We all know inflation is bad right now. But will the Federal Reserve’s actions have any helpful consequences?
Probably not, new research shows.
“The prevailing view that rate hikes are causative in curbing inflation implies a negative correlation between the two variables,” writes David Ranson, director of research at financial analytics firm HCWE & Co.
Or put another way, if the Fed’s policy of raising interest rates works, we should see falling inflation in the months after rate hikes get announced. It should also work vice-versa with inflation rising after rate cuts.
Unfortunately for the Fed’s analytical economists, that doesn’t appear to be the case, Ranson shows. And with the November-dated 7.1% inflation reading, that should worry everyone with a dollar or two in the bank.
Here’s what you need to know.
First, rate hikes are generally positively correlated with the current level of inflation. That’s normal. Based on the Fed’s policies you’d hardly expect the policy team to raise them when there wasn’t inflation problem.
However, it the next finding that is both intriguing and worrying.
“U.S. history plainly shows a positive correlation, […] Rates movements are [also] positively related to the following year’s inflation.” Ranson emphasis.

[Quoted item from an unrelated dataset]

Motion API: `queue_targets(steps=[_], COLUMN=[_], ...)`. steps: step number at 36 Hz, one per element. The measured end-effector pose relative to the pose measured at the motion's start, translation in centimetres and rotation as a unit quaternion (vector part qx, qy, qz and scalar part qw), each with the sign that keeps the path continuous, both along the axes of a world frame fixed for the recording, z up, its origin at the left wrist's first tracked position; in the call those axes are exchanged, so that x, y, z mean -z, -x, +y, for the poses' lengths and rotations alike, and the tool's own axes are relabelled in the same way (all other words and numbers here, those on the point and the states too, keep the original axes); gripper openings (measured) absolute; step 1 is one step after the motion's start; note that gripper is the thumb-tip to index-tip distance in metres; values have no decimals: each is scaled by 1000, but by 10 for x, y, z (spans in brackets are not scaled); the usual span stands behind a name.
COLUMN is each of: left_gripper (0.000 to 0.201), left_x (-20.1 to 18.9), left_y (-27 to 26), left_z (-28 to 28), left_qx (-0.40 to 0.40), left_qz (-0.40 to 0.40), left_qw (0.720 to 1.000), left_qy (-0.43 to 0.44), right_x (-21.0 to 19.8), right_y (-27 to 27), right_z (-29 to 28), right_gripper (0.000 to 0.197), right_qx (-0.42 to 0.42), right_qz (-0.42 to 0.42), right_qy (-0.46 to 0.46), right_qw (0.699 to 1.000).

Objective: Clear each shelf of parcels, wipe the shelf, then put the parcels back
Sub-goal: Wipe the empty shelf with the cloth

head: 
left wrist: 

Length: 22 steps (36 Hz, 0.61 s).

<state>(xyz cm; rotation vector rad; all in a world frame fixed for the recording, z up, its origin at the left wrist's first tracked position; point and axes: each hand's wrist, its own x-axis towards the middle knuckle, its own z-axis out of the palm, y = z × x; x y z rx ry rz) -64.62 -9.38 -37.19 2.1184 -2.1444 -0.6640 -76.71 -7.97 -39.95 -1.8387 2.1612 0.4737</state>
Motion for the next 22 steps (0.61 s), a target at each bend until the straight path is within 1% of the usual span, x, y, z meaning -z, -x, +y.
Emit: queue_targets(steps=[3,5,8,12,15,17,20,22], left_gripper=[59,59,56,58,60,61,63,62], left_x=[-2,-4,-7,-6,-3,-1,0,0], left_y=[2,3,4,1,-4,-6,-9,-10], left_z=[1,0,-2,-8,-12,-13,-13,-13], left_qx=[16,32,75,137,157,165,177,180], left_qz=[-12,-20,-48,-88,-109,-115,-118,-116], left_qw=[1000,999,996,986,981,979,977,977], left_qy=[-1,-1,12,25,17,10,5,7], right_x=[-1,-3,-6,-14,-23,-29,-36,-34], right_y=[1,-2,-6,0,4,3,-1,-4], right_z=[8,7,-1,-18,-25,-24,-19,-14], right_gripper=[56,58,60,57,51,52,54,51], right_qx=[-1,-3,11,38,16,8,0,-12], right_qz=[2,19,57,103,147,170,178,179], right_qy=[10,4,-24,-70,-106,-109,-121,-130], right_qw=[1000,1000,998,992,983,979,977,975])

He tracks inflation using the producer price index which tends to be more sensitive that the more standard consumer price index.

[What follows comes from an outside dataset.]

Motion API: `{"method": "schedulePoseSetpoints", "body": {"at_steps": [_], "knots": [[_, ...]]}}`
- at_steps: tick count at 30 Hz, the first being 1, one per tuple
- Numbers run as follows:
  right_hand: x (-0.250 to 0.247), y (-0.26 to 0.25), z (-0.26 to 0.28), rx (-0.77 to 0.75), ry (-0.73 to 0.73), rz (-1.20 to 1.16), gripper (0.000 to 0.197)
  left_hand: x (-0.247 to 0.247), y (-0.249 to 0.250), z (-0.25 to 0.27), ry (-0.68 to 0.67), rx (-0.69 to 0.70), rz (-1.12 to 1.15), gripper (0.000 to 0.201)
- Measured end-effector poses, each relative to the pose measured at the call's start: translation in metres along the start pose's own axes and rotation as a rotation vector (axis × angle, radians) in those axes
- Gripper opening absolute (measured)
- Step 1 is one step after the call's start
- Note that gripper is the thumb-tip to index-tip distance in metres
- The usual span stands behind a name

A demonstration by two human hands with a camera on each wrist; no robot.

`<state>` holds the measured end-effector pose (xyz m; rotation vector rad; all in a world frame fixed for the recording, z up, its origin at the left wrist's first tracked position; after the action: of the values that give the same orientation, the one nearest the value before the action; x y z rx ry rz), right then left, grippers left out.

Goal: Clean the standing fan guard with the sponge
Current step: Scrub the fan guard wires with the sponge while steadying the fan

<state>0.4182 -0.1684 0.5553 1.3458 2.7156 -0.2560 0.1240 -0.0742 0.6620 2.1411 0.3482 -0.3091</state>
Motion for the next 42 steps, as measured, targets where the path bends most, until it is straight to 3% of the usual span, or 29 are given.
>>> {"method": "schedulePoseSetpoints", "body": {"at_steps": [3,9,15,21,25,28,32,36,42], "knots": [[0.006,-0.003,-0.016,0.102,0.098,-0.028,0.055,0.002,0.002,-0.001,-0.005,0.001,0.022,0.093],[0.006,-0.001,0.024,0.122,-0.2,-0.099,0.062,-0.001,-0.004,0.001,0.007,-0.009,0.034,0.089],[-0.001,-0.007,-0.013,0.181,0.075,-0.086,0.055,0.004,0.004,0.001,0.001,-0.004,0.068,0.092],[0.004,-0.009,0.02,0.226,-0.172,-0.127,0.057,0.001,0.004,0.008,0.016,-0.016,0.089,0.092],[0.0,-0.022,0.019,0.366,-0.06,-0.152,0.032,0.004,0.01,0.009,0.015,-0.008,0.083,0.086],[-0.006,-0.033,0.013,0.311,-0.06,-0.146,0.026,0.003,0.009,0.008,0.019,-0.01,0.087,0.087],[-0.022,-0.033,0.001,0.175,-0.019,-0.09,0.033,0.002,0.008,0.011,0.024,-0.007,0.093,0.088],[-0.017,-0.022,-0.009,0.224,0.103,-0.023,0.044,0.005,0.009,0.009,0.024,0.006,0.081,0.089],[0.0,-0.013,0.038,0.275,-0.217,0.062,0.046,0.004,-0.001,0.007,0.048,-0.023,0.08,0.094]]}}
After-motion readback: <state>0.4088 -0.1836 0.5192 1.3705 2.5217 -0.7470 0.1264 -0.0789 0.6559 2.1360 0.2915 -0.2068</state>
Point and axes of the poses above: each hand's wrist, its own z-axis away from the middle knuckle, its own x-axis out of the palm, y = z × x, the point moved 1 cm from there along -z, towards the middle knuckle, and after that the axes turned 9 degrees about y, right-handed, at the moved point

Ranson conducted his study using data going back tot he 1955, and did a separate study using monthly data back to 1954. The results were the same.
“[The data] shows no sign that changes in the Fed’s target interest rate affect inflation in the expected way,” Ranson writes. “If anything, a rate hike is consistently followed by more inflation than rate cut.”
Put bluntly, the data doesn’t support the idea behind the Fed’s recent interest rate hikes.
Before jumping on the idea that when Paul Volcker ran the Fed and crushed inflation in the early 1980s, its worth considering the role that the gold market plays.
Ranson points to the fact that gold is generally sensitive to future inflation. In the case of 1980, gold prices were falling before any action was taken by the Fed. He explains as follows:
- “It [gold prices] famously peaked above $800/ oz in February of 1980, and thereupon began a dramatic decline. This occurred before chairman Volcker pushed interest rates to their high point, which was reached in August 1981.”
Again, the falling inflation rate in the early 1980s coincided with rate hikes. But those interest rate increases weren’t necessarily the cause of the fall in inflation.